[Requirement]
Below are records; reproduce exactly the lines from the one that has "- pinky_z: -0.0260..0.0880" through the one that has "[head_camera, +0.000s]", ends included, and nothing more.
══ The input ══
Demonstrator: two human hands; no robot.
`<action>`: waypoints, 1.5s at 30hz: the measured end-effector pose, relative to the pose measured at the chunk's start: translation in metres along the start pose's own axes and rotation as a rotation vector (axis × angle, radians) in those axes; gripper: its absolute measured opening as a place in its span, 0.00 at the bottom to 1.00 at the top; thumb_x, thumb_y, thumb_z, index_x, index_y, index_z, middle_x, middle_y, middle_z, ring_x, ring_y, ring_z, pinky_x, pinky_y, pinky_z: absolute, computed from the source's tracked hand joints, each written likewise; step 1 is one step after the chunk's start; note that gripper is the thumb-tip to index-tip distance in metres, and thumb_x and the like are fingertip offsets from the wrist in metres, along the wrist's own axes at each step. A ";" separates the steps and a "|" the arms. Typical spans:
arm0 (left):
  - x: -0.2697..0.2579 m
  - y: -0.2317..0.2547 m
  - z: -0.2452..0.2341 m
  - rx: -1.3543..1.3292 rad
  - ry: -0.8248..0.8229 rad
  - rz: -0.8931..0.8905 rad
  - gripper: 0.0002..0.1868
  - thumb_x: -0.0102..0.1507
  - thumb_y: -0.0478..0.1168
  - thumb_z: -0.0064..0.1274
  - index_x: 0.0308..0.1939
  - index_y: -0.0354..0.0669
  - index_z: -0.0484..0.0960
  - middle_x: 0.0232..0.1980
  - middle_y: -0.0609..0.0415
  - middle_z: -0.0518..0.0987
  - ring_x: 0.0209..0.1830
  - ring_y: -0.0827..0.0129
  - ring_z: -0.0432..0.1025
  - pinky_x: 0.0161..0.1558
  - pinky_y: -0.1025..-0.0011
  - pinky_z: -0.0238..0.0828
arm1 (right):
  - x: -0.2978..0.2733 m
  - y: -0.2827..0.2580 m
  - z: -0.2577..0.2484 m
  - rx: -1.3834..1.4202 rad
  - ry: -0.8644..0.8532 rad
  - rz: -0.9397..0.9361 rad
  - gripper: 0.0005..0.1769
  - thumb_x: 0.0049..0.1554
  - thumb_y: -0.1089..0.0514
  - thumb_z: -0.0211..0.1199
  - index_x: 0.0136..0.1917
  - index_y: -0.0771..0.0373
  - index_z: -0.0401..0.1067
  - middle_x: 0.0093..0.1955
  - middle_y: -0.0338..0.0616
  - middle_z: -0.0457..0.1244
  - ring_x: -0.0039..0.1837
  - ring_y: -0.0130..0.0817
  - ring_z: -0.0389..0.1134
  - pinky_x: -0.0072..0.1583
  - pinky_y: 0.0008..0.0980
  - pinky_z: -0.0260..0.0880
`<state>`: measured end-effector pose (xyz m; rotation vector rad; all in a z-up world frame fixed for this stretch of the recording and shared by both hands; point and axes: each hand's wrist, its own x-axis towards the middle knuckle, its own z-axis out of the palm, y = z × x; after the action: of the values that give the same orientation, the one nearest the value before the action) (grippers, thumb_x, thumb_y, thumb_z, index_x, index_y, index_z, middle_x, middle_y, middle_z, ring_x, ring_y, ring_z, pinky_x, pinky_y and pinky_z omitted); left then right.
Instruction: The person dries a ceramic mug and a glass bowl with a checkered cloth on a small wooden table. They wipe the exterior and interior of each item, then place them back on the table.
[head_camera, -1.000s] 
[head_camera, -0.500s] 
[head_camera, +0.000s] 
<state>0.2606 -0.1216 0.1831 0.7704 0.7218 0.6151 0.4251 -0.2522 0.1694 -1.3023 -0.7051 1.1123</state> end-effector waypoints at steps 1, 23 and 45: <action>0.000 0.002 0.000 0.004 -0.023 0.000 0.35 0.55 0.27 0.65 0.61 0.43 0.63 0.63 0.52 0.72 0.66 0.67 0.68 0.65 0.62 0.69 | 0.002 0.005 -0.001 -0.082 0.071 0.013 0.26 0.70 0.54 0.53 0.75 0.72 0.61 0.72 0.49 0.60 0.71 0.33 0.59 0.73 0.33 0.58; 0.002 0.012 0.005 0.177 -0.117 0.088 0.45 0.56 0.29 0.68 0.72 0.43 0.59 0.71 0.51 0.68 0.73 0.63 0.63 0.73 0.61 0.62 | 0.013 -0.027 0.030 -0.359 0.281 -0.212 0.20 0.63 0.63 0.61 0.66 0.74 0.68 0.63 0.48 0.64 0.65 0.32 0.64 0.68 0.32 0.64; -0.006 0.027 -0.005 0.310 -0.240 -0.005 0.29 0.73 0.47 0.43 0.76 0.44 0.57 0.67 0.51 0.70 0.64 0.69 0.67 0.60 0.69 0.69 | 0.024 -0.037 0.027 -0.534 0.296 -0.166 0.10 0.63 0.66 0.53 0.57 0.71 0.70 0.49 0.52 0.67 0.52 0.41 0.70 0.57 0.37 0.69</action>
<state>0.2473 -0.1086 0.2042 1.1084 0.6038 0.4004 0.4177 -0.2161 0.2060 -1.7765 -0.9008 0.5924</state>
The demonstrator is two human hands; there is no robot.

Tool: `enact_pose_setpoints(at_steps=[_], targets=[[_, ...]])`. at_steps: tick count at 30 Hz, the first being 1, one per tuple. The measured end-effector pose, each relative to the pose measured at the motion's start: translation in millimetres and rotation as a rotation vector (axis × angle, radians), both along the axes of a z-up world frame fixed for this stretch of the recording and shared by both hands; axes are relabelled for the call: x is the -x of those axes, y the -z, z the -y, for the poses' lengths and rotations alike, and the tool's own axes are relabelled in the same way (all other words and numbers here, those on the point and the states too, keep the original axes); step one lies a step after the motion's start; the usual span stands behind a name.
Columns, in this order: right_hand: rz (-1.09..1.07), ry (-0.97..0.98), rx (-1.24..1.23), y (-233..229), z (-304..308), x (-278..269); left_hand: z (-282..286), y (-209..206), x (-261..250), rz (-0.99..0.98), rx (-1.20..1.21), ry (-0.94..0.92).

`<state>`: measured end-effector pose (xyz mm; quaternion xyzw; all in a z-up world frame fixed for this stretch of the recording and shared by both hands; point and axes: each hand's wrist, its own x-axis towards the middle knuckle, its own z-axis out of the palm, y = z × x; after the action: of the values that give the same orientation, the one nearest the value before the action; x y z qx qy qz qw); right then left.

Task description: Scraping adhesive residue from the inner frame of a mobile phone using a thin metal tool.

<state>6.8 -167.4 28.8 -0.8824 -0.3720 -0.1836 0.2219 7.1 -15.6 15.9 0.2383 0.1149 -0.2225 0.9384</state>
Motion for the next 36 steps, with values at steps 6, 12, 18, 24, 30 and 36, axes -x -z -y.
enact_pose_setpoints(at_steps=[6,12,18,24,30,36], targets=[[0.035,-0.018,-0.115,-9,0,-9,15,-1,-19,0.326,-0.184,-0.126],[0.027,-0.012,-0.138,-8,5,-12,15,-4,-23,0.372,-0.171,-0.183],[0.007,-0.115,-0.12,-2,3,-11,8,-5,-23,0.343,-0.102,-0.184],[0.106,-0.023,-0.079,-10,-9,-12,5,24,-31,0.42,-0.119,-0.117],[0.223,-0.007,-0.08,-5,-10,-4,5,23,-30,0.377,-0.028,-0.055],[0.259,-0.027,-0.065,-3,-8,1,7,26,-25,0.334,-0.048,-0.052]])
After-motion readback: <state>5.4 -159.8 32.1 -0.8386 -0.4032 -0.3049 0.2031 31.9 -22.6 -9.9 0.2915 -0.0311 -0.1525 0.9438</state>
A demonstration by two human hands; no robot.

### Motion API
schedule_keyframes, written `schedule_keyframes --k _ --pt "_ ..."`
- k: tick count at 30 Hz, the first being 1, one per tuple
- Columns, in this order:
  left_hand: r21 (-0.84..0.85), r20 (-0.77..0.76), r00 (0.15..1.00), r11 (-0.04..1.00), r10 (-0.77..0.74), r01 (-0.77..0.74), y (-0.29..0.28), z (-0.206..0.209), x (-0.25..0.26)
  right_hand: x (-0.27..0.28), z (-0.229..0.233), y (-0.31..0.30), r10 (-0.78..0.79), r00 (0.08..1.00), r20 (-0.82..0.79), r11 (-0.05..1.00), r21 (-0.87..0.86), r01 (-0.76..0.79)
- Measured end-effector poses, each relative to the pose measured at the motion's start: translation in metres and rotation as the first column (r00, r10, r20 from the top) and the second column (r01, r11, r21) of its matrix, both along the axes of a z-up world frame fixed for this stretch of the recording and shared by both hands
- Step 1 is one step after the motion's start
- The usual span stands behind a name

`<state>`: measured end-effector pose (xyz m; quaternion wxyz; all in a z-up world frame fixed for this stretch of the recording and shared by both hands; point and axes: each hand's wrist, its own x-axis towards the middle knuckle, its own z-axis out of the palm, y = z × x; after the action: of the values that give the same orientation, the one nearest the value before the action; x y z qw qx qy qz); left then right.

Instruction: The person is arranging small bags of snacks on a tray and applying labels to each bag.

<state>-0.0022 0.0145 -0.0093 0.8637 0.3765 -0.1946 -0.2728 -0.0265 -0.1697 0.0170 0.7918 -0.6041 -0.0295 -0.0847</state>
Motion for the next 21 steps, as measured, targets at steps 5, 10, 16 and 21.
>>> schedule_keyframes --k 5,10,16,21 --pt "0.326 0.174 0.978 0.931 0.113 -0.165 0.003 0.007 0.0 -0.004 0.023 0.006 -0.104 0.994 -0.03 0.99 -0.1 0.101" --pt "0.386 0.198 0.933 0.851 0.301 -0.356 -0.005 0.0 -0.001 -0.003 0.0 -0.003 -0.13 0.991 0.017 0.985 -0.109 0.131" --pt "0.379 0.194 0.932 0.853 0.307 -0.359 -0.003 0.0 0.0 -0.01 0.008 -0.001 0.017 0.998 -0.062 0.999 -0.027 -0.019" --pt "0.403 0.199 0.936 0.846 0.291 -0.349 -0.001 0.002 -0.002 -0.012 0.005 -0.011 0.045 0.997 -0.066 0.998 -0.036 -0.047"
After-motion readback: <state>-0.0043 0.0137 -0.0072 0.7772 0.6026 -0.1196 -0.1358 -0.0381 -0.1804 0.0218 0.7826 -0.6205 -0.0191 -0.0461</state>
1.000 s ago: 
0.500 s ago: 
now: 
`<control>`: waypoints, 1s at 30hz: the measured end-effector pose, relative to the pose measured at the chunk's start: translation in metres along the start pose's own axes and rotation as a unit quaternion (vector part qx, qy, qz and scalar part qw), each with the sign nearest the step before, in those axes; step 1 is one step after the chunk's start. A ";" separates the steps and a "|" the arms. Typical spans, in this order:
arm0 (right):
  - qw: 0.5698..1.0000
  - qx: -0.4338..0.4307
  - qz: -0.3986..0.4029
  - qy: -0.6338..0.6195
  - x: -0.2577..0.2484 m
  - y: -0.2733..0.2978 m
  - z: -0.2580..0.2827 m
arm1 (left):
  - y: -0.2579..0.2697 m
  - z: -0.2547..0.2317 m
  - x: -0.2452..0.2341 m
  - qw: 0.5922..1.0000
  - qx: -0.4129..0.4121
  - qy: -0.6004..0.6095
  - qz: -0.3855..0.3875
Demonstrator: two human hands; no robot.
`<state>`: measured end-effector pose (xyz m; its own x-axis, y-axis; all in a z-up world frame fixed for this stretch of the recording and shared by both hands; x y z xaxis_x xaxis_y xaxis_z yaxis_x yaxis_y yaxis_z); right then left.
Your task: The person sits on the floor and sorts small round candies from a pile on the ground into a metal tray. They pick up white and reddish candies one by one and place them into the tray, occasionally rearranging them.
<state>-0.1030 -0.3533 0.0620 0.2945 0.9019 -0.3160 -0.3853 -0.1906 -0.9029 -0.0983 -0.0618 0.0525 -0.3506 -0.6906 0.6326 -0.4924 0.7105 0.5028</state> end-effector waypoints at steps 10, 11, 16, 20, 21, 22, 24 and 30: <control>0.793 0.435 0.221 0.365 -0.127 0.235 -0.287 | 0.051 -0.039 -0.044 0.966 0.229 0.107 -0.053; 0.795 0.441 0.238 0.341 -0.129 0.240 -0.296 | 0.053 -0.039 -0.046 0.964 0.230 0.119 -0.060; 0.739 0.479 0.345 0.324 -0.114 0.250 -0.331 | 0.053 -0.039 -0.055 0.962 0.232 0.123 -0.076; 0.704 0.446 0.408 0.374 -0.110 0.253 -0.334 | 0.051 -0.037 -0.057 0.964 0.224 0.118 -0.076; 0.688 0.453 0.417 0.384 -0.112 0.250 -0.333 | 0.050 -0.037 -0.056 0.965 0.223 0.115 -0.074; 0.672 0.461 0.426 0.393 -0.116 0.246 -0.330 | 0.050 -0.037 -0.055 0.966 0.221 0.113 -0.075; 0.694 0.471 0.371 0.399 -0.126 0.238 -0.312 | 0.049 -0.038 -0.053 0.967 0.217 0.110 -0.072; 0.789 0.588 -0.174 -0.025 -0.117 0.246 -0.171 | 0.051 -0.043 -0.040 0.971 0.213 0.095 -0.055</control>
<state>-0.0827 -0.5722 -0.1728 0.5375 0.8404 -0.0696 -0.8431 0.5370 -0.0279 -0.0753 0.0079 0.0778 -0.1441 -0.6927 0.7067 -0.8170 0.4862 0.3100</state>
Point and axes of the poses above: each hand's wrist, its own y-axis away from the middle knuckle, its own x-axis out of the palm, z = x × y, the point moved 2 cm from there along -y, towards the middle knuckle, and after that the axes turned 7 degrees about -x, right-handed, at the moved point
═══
[Your solution]
  - pinky_z: -0.0260..0.0880
`<state>`: measured end-effector pose (xyz m; rotation vector rad; all in a z-up world frame fixed for this stretch of the recording and shared by both hands; point and axes: each hand's wrist, its own x-axis towards the middle knuckle, its own z-axis out of the palm, y = z × x; after the action: of the values that give the same orientation, the one nearest the value before the action) (grippers, thumb_x, thumb_y, thumb_z, index_x, index_y, index_z, middle_x, middle_y, middle_z, ring_x, ring_y, ring_z, pinky_x, pinky_y and pinky_z omitted); left then right.
Instruction: The person dries a ceramic mug and a glass bowl with a checkered cloth on a small wooden table. They wipe the exterior and interior of each item, then place them back on the table.
[head_camera, -1.000s] 
[head_camera, -0.500s] 
[head_camera, +0.000s] 

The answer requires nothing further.